KNN Regression Using sklearn Module in Python

K-Nearest Neighbors algorithms are used in classification as well as regression. This article discusses the implementation of the KNN regression algorithm using the sklearn module in Python.

What is KNN Regression?

KNN Regression, also known as k-nearest neighbors regression, is a non-parametric machine learning algorithm used for regression in machine learning.

The K-Nearest Neighbors regression algorithm predicts the value of a target variable for a new observation by finding the k-nearest observations in the training data set and calculating the average of their target variable values. Here, the number k is a hyperparameter that the user must choose. It determines how many neighbors to consider when making a prediction.

The KNN Regression algorithm does not make any assumptions about the underlying distribution of the data and can work well with non-linear and noisy data. However, it can be computationally expensive for large datasets, and the choice of k can have a significant impact on the model’s performance. In general, a smaller value of k will lead to a more complex model with high variance, while a larger value of k will lead to a simpler model with high bias.

K-Nearest Neighbors Regression Algorithm

The KNN regression algorithm can be implemented using the following steps.

  1. Choose the value of k: The first step in KNN regression is to choose the number of nearest neighbors, k, to use for the prediction. This value can be determined through cross-validation or other techniques.
  2. Calculate the distance of new data point to existing data points: For each new data point that needs to be predicted, calculate the distance between the new data point and all the other data points in the training set using a distance metric such as Euclidean distance.
  3. Find the k-nearest neighbors: Next, we select the k data points with the shortest distance to the new data point. These data points are the k-nearest neighbors.
  4. Calculate the average of the target variables of the neighbors: Take the average of the target variable values of the k-nearest neighbors. This value is the predicted target variable value for the new data point.
  5. Repeat: Repeat steps 3-5 for all new data points that need to be predicted.

To learn more about the KNN regression algorithm, its applications, advantages, and disadvantages, you can read this article on KNN regression numerical example. This article discusses a step-by-step numerical example for K-Nearest regression that will help you understand this algorithm in a better way.

The KNeighborsRegressor() Function

We will use the KNeighborsRegressor() function to implement KNN regression using the sklearn module in python. It has the following syntax.

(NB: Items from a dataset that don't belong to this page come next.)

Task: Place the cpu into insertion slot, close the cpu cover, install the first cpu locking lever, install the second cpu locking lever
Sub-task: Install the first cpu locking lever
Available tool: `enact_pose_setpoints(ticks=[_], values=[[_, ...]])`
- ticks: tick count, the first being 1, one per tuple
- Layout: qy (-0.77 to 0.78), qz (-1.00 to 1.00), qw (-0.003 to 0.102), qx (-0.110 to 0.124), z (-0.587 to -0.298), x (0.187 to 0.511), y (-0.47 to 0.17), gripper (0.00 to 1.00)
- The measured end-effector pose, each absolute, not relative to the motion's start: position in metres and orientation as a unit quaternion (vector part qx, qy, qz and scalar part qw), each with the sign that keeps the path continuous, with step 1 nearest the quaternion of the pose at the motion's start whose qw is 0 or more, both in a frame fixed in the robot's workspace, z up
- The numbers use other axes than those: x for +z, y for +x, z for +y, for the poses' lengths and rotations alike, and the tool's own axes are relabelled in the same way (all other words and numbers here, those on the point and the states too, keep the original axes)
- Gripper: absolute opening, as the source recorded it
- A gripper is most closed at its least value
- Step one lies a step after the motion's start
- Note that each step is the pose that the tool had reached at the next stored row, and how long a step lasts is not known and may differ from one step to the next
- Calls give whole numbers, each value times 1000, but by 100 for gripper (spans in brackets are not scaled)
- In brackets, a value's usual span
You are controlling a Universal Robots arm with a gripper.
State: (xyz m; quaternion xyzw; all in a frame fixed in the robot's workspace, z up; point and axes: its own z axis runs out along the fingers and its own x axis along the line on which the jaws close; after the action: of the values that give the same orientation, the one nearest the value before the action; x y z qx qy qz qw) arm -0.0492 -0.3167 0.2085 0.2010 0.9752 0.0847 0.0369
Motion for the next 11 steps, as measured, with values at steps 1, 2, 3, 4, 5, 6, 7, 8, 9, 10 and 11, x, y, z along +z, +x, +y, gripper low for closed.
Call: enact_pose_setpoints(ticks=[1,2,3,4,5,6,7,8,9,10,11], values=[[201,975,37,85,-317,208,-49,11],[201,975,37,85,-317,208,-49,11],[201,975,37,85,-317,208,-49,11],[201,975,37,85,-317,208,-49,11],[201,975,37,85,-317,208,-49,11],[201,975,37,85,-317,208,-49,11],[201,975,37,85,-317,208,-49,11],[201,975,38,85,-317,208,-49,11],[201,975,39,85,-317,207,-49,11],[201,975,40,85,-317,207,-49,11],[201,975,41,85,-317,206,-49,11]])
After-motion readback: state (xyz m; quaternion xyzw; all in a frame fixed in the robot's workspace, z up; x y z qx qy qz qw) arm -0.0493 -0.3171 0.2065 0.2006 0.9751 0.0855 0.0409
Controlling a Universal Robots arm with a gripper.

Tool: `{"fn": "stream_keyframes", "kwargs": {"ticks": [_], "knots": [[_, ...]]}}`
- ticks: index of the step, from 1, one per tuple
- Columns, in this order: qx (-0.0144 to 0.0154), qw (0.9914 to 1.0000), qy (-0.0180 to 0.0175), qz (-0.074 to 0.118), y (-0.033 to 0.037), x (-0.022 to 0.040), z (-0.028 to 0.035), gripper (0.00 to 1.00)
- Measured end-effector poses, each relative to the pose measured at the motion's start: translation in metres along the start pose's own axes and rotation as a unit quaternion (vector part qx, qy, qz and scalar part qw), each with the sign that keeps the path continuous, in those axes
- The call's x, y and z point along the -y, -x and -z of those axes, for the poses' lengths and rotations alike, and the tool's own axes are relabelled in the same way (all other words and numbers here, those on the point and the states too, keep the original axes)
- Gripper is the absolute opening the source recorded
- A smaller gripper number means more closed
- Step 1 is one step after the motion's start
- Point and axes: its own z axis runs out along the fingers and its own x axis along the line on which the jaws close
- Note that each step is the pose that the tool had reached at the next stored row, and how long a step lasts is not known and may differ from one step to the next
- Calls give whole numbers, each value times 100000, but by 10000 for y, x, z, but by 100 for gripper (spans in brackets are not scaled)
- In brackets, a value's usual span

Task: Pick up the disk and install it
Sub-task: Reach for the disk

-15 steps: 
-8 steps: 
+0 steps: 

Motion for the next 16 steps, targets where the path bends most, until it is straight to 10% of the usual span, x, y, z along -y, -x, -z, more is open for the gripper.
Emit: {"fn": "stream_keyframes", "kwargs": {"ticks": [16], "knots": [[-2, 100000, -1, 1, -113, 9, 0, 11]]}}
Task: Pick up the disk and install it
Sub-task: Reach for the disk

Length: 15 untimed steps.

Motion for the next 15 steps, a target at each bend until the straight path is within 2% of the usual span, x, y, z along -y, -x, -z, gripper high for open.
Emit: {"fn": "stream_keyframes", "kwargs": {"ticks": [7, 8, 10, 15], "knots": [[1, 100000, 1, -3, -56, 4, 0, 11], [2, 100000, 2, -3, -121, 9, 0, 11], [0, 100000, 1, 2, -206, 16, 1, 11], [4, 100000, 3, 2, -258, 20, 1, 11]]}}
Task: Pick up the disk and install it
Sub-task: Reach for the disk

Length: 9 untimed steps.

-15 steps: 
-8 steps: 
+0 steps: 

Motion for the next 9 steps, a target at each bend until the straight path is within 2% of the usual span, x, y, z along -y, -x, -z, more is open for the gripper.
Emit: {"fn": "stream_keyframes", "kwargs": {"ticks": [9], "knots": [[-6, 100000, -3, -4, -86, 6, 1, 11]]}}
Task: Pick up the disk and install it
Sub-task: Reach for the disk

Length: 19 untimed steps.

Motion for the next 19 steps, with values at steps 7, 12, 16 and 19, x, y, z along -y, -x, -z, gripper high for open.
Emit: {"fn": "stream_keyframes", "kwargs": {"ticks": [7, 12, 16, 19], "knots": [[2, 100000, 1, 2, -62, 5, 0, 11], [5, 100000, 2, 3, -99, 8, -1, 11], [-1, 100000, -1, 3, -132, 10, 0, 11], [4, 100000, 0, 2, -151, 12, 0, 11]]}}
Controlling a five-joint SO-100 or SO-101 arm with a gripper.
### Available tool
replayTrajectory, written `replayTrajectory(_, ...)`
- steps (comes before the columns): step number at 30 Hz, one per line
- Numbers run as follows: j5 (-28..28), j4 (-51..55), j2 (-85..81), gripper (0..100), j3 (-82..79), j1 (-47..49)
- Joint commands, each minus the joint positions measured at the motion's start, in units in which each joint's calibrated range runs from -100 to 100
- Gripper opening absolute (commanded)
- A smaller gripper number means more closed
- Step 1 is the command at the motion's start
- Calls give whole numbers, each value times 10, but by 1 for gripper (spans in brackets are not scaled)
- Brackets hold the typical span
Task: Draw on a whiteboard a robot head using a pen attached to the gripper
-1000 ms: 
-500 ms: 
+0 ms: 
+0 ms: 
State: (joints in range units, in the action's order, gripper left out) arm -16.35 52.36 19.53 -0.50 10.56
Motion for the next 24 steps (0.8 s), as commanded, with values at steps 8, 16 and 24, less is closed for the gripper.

sklearn.neighbors.KNeighborsRegressor(n_neighbors=5, *, weights='uniform', algorithm='auto', leaf_size=30, p=2, metric='minkowski', metric_params=None, n_jobs=None)

Here, 

  • The n_neighbors parameter takes the number of parameters that we use to evaluate the dependent variable of a new value. By default, it is 5.
  • The weights parameter is used to specify the weightage of neighbors. By default, it is set to “uniform”. This means that all the neighbors are given equal weightage. 
    • You can set the weights parameter to ‘distance’ to weight points by the inverse of their distance. In this case, closer neighbors of a query point will have a greater influence than neighbors further away.
    • You can also specify a user-defined function that accepts an array of distances, and returns an array of the same shape containing the weights of the neighbors.
  • The algorithm parameter is used to specify the procedure to compute the nearest neighbors. By default, it is set to ‘auto’. This means that the KNeighborsRegressor() function will attempt to decide the most appropriate algorithm based on the values in the training data.
  • The metric parameter is used to specify the distance metric to compute distances between the data points. By default, it is set to “minkowski”. You can also specify other distance metrics such as “euclidean”, “manhattan”, and others. 
    • If you want to specify a specific distance metric, you can pass a function to the metric parameter. The function must take two data points as input arguments and return the distance between them.
    • You can also set the metric parameter to “precomputed”. After this, you need to pass a precomputed distance matrix instead of the training dataset to the fit() method while training the KNN regression model.
  • The n_jobs parameter is used to specify the number of parallel jobs to run for neighbor search each time we want to predict a value. By default, it is set to None, which means that only one execution happens. If you want to run the algorithm parallelly using all the processors in your system, you can set the n_jobs parameter to -1. 
  • The parameter p is used to specify the power parameter for the Minkowski metric. When p is set to 1, this is equivalent to using manhattan_distance (l1). When we set p=2, which is its default value, the Minkowski metric works as the euclidean distance metric.

After execution, the KNeighborsRegressor() function returns an untrained K-Nearest Neighbors machine learning model. We can train this model and use it for KNN regression. 

KNN Regression Using the sklearn Module in Python

Now that we have discussed the algorithm and the KNeighborsRegressor() function, let us now implement the KNN regression algorithm using the sklearn module in Python. 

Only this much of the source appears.